Non-existence ofintegral basis of integral closure in a finite extension of Frac(A), A Dedekind. Let $A$ be a Dedekind domain, $K:=\text{Frac}(A)$ and $L/K$ finite so that the integral closure $B$ of $A$ in $L$ is Dedekind.  If $A$ is a PID, for example, then there exists an integral basis : $B$  is free over $A$, and this basis gives a basis of $L/K$.
In particular, if $A=\mathbb{Z}$ or $\mathbb{Z}_p$ (or even the ring of integers of a finite extension of $\mathbb{Q}_p$), and $L/K$ finite then an integral basis exists.  
I'm looking for a non-example ; $A$ Dedekind, $L/K$ finite for which there does not exist an integral basis.  I suspect that taking $A$ to be the ring of algebraic integers of a finite extension of $\mathbb{Q}$ which is a UFD but not PID might do the trick.  
Highly pathological examples (e.g. outside the realm of number fields) are very much welcome !
 A: Watch out: just because $A$ is a PID does not make $B$ a free $A$-module.
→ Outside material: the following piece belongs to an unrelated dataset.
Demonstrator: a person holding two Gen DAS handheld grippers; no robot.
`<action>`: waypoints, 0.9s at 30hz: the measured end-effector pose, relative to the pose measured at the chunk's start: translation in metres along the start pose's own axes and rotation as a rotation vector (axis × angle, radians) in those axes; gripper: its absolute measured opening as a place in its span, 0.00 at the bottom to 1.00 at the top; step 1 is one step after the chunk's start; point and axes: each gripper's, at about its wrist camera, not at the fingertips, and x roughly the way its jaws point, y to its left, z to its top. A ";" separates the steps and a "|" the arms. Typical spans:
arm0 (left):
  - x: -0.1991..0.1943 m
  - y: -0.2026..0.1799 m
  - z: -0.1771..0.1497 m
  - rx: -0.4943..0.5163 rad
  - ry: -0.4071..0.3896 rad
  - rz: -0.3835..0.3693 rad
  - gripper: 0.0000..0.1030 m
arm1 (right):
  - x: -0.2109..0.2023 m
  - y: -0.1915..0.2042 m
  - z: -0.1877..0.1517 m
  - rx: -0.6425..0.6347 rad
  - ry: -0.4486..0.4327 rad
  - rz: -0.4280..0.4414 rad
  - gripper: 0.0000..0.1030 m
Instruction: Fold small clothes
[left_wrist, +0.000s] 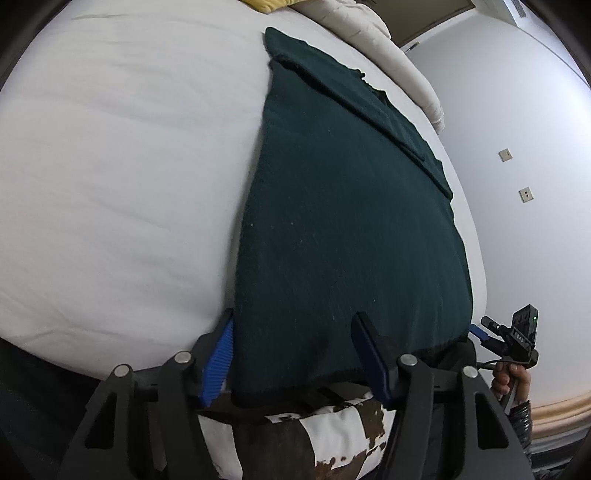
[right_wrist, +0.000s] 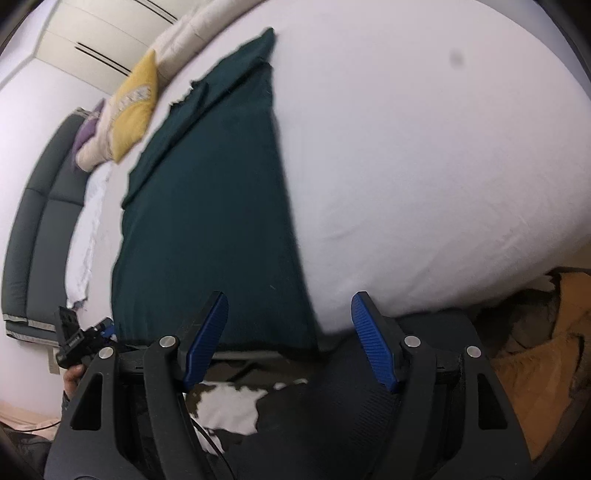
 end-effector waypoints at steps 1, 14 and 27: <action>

You need to know that $B$ is finitely generated over $A$ to conclude $B$ has an $A$-basis when $A$ is a PID.  If $L/K$ were separable then using discriminants you can stuff $B$ inside a finitely generated $A$-module so $B$ is finite free if $A$ is a PID.  
If we drop the separability condition on $L/K$ in this corollary, then the whole discriminant 
argument breaks down and in fact $B$ need not be a finitely generated $A$-module, even if $A$ is a PID! For an example, see Exercise 11 on p. 205 of Borevich and Shafarevich's "Number Theory". 
I wrote up a course handout with examples in number fields where the top ring of integers is not a free module over the bottom ring of integers: look at 
http://www.math.uconn.edu/~kconrad/blurbs/gradnumthy/notfree.pdf.  Note that the bottom ring having class number greater than 1 is a necessary condition for such a phenomenon to occur but it's not sufficient. An example illustrating that is at the end of the handout.